Only one span of the listing below should come back. It runs from the line with "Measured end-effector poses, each" through the line with "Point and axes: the", and each of its lines must be reproduced exactly.

···

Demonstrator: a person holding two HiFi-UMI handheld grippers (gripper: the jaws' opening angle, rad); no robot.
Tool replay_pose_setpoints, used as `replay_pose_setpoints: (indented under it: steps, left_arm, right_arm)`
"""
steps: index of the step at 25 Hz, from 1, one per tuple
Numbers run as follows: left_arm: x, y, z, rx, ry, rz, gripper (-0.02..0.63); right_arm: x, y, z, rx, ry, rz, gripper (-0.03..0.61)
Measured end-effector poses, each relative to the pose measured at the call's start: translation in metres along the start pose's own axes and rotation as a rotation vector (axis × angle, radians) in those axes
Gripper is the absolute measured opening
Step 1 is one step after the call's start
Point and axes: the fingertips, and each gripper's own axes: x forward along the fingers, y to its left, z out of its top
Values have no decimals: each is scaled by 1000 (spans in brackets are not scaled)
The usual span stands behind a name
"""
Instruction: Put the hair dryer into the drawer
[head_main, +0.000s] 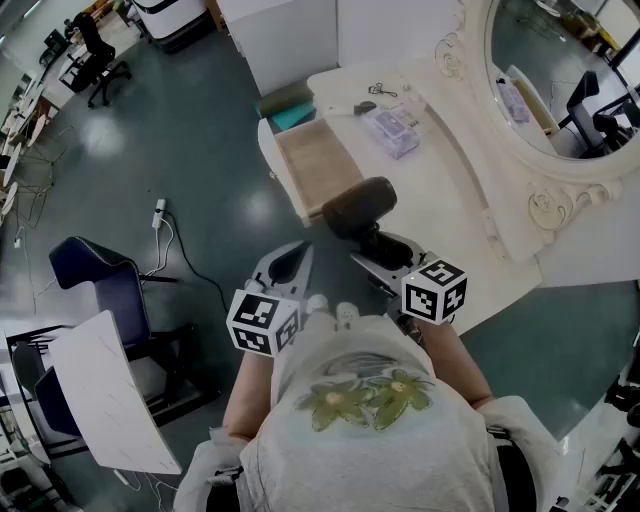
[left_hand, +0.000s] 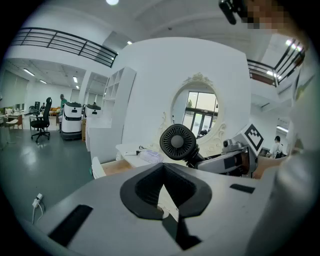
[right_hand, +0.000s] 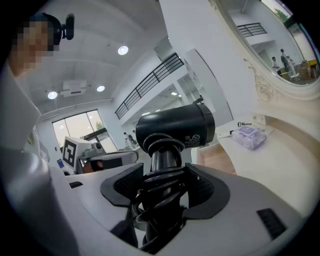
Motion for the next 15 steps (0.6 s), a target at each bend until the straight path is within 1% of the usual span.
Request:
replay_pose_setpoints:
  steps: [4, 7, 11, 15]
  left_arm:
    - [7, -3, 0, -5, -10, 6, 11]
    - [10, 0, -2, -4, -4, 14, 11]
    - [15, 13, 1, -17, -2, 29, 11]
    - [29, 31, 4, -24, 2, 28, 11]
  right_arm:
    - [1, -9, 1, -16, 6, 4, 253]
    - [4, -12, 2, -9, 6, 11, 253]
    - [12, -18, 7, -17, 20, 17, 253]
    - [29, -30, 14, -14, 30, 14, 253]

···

## Exercise solution
Measured end-effector poses, each relative to the pose measured at the call's start: translation in metres along the start pose's own axes and rotation as a rotation vector (axis × angle, radians) in those axes
Gripper is the absolute measured opening
Step 1 is one step after the call's start
Point and axes: the fingertips, and each gripper's own axes: x forward along the fingers, y to its left, z out of its top

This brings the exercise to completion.